Level 2 ARD

How to generate Analysis Ready Data

This tutorial explains what Analysis Ready Data are, and how to use the FORCE Level 2 Processing System to generate them.

Info

This tutorial uses FORCE v. 3.7

What are Levels?

Remote sensing products are grouped in a hierarchical classification scheme.

Level 0 data are the measurements taken onboard the satellite - they are not available to users.
Level 1 data are radiometrically calibrated and georectified.
Level 2 data most notably include some sort of atmospheric correction and probably other corrections like topographic correction.
Level 3 data are temporal Level 2 aggregates, e.g. pixel based composites or statistical aggregations like multitemporal averages.
Level 4 products are model output (classifications etc.), often derived from multi-temporal or multi-sensor measurements.

I am defining Levels 1 and 2 as lower-level products and Levels 3 and above as higher-level products.

What are Analysis Ready Data?

CEOS description

Analysis Ready Data are satellite data that have been processed to a minimum set of requirements and organized into a form that allows immediate analysis with a minimum of additional user effort and interoperability both through time and with other datasets (CEOS).

Simply put, ARD are readily usable for any application without much further processing. In my opinion, such data need to be well corrected for atmospheric and other effects, have undergone a very good and aggressive cloud screening, are accompanied by pixel-based quality indicators (cloud masks but also other criteria), and are provided in a regular non-overlapping grid system without any redundancy in a single coordinate system (at least on the continental scale) in the form of data cubes.

Just as a note: Although ARD are a huge step forward for increasing scientific and operational uptake from broader user groups, ARD do not represent the ultimate state of Analysis-Readiness. Thus, FORCE additionally provides means to generate highly Analysis Ready Data (hARD) and even highly Analysis Ready Data plus (hARD+), of which the latter can be directly ingested, analyzed, and interpreted in a GIS without ANY further processing. However, the scope of this tutorial is on plain ARD (don’t get me wrong, ARD are great!).

FORCE Level 2 Processing System

The FORCE Level 2 Processing System is capable of generating such ARD.

In principle, the same algorithm is applied to all supported sensors, although specific processing options are triggered or are only available for some sensors. Essentially, L2PS converts each Level 1 image to ARD specification. This includes three main processing steps:

cloud and cloud shadow detection
radiometric correction
data cubing

For Landsat, one additional option is implemented:

co-registration with Landsat time series

For Sentinel-2, two additional options are implemented:

resolution merging, i.e. increase the spatial resolution of the 20m bands to 10m
co-registration with Landsat time series

Note that most options and corrections can be switched off (e.g. atmospheric correction or data cubing) - this tutorial will however focus on our default parameterization for generating ARD.

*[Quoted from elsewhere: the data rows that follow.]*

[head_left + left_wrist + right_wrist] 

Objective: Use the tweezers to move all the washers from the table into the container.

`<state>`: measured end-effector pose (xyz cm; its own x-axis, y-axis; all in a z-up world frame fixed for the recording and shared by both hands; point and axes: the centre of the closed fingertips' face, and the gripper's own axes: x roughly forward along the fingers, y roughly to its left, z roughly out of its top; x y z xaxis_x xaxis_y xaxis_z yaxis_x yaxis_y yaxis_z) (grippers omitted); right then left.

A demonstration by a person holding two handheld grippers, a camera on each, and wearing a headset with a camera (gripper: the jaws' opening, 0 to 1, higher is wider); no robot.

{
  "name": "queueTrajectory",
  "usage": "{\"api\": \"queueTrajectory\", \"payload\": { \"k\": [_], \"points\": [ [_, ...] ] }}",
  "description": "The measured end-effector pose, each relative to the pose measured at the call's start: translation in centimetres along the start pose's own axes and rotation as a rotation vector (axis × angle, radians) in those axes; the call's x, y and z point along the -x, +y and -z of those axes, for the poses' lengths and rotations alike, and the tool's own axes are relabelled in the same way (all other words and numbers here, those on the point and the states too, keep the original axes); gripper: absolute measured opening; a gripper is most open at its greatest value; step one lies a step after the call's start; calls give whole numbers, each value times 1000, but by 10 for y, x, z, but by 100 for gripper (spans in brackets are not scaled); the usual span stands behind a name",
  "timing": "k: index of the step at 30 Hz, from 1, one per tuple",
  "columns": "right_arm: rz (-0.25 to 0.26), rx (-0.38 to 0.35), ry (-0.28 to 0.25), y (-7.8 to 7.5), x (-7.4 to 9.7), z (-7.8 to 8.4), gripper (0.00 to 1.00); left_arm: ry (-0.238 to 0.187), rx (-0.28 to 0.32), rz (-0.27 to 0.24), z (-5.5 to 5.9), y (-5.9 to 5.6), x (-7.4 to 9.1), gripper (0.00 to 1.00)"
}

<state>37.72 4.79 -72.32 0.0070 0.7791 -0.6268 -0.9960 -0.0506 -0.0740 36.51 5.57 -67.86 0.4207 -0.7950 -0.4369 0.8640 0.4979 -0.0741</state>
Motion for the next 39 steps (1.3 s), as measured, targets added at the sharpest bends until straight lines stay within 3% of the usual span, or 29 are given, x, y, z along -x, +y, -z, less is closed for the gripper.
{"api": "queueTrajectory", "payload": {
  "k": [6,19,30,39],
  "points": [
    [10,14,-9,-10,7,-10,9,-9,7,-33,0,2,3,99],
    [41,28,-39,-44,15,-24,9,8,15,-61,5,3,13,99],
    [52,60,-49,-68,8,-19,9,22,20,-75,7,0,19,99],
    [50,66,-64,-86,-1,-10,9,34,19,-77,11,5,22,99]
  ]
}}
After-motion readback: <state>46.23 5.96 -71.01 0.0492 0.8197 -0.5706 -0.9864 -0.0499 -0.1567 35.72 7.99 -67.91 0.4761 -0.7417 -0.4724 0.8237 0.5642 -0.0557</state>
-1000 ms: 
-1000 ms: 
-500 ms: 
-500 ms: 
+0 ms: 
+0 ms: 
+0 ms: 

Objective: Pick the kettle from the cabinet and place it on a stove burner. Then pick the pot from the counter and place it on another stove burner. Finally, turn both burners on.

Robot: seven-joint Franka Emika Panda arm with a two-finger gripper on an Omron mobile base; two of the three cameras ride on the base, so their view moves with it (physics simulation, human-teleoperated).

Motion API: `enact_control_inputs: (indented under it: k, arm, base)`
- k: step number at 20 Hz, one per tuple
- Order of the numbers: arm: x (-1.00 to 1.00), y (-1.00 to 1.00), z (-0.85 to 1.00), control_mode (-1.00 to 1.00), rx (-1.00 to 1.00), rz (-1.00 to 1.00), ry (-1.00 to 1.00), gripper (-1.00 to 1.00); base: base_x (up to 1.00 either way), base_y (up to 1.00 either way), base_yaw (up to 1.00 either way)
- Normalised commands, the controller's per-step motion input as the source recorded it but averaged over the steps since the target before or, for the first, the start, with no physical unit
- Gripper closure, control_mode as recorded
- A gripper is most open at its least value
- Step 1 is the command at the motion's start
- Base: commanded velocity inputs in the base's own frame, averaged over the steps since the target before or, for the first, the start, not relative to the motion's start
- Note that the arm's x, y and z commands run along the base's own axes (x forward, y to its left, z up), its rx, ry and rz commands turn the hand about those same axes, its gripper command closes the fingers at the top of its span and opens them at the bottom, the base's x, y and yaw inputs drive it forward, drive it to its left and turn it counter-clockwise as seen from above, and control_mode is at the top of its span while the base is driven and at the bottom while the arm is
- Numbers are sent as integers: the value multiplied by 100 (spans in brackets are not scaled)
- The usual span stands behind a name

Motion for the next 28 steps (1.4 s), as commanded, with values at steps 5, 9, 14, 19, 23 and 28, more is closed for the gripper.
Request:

../_images/tutorial-l2-ard-l2ps.jpg — *FORCE Level 2 Processing System Workflow*

Getting started

This tutorial walks you through the main parts, for more details, please refer to the Level 2 Processing System.

Make sure to have enough horsepower

Generating ARD is compute-heavy. Input and output need quite some disc space. And processes need sufficient RAM. Please do not expect this to work on a weak laptop or similar. It is mainly intended to run on sufficiently powerful servers or virtual machines. There are some ways to make most out of rigs where RAM is an issue (see parallel processing section below), but there is a limit. At least, you will need to have 8-8.5GB of RAM for processing a Sentinel-2 image.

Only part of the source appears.